UT Southwestern Medical Center is home to many nationally and internationally recognized physicians and scientists, including five Nobel Laureates, 19 members of the National Academy of Sciences, and 17 members of the Institute of Medicine, a component of the NAS. Their investigations range from the microscopic level to the whole patient and have resulted in several notable discoveries.
|Aging/Alzheimer's Disease||Cancer||Cancer/Stem Cells|
|Diabetes||Digestive and Liver Diseases||Innate Immunity|
|Metabolism and Nutrition||Obesity||Osteoporosis/Kidney Stones|
- Steven McKnight, Ph.D., and Andrew Pieper, Ph.D., identified a compound (P7C3) and demonstrated that it preserves newly created brain cells and boosts learning and memory. The study, funded by a National Institutes of Health Director’s Pioneer Award, has led to further investigations into the mechanism by which P7C3 protects cells from dying and whether the compound might have any protective effect for various neurodegenerative diseases.
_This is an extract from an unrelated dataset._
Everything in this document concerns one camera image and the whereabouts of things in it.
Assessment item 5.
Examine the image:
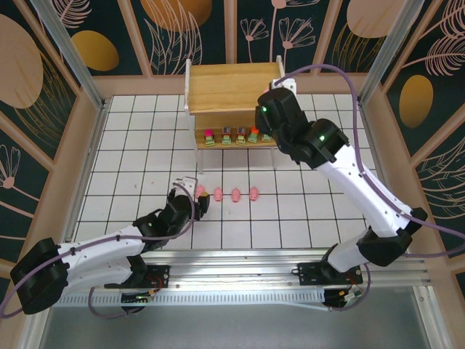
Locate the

- Scientists led by Roger Rosenberg, M.D., have created an experimental vaccine against beta-amyloid, the small protein that forms plaques in the brain and is believed to contribute to the development of Alzheimer’s disease. Compared with previous so-called DNA vaccines, the new experimental vaccine stimulated more than 10 times as many antibodies that bind to and eliminate beta-amyloid.
- John Minna, M.D., and Adi Gazdar, M.D., have spent the past 30 years elucidating the genetic changes associated with the development of lung cancer. Their work seeks to discover these changes and use them as biomarkers – molecular signatures of disease – both to detect lung cancer earlier and to develop new therapies. Their approach is advancing personalized medicine, which aims to target the unique characteristics of an individual’s tumor with the best current therapies.
- Jonathan Uhr, M.D., investigates the enigmas of breast cancer. About 10 years ago, he developed a technique to detect cancer cells that are shed from a primary tumor and go on to circulate in the blood. The test has been commercialized and now is used routinely in laboratories to selectively pluck circulating cancer cells out of the bloodstream for further analysis and characterization.
- Recent faculty recruits like Agnes Witkiewicz, M.D. and Erik Knudsen, Ph.D., are unlocking the pathology of cancer, and are collaborating to design and improve clinical treatment options for people with breast cancer. Their research has identified unique chemotherapy response markers that will enhance the treatment and therapy for patients with triple negative breast cancer, one of the most aggressive forms of the disease. Their other findings include the identification of disease recurrence markers that will improve treatment options for ductal carcinoma in situ.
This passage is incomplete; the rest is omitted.